N°7 – Réduction d’impôt pour les dons aux œuvres
Plus de 5 millions de contribuables déclarent chaque année des dons aux associations caritatives ou autres organismes d’intérêt général et d’aide aux plus démunis. A la clé : une réduction d’impôt de 66% ou 75% du montant donné. Coût annuel pour les finances publiques : 1,5 milliard d’euros. Précision d’importance : les foyers non-imposables qui donnent n’en retirent aucun avantage fiscal, puisqu’il s’agit d’une réduction et non d’un crédit d’impôt. Selon l’étude annuelle Recherche & Solidarités, environ un quart des donateurs sont non-imposables et font donc figurent de donateurs désintéressés.
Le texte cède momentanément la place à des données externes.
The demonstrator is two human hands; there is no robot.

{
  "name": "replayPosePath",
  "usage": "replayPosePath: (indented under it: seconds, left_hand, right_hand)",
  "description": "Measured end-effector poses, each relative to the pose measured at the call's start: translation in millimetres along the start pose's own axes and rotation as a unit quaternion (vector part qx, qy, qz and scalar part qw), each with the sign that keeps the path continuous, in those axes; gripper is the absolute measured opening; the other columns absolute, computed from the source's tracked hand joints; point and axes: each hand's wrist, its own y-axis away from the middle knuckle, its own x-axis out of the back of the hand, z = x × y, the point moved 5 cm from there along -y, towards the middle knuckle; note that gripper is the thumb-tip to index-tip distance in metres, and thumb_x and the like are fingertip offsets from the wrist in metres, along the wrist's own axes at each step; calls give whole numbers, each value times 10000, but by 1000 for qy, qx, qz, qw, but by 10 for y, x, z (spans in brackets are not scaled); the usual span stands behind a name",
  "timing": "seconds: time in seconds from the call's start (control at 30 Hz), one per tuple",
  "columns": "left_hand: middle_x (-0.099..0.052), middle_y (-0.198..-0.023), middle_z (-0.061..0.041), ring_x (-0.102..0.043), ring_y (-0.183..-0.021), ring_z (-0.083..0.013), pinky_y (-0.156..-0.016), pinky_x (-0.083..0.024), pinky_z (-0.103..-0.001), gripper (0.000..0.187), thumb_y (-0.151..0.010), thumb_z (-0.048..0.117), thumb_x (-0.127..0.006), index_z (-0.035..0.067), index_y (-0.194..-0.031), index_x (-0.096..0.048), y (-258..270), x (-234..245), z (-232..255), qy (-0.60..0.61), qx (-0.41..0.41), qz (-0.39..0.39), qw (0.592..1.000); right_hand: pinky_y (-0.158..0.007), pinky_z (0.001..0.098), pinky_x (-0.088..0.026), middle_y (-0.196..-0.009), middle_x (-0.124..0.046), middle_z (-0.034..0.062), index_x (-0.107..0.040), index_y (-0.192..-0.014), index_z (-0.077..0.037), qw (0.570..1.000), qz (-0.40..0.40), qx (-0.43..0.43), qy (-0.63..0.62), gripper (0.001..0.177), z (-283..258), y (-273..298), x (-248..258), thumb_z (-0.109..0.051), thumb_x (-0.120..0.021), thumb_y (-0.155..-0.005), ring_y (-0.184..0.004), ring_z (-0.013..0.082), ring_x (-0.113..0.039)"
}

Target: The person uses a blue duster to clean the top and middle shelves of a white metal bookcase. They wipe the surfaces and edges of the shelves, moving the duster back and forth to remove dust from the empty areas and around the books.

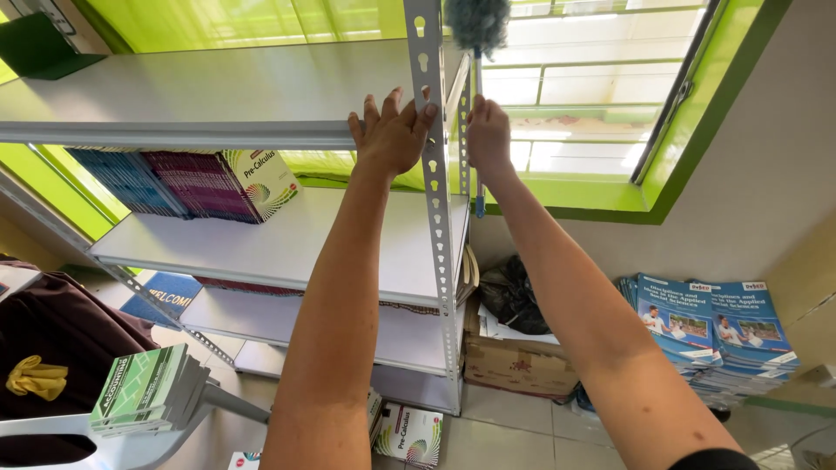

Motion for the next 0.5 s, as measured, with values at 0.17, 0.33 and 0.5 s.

N°8 – Investissements locatifs en Duflot et Pinel
Un manque à gagner d’un milliard d’euros par an environ (745 millions en 2019, prévision de 991 millions en 2020 et de 1,2 milliard en 2021) pour un avantage fiscal qui ne concerne cette fois que 200 000 foyers fiscaux. Soit une dépense approximative de 5 000 euros pour l’État pour chaque foyer bénéficiaire des principales niches d’incitation à l’investissement locatif ! Ces statistiques ne concernent en effet que le dispositif Pinel et son prédécesseur le Duflot. Une dépense extrêmement ciblée (la moitié des foyers bénéficiaires ont un RFR supérieur à 70 000 euros) mais qui s’explique par la volonté de l’État d’« augmenter l’offre de logements locatifs ».
(1) Plus précisément l’exonération « des sommes versées au titre de la participation, de l’intéressement, de l’abondement ou d’un partage de plus-value, aux plans d’épargne salariale et aux plans d’épargne retraite d’entreprise collectifs ou obligatoires ».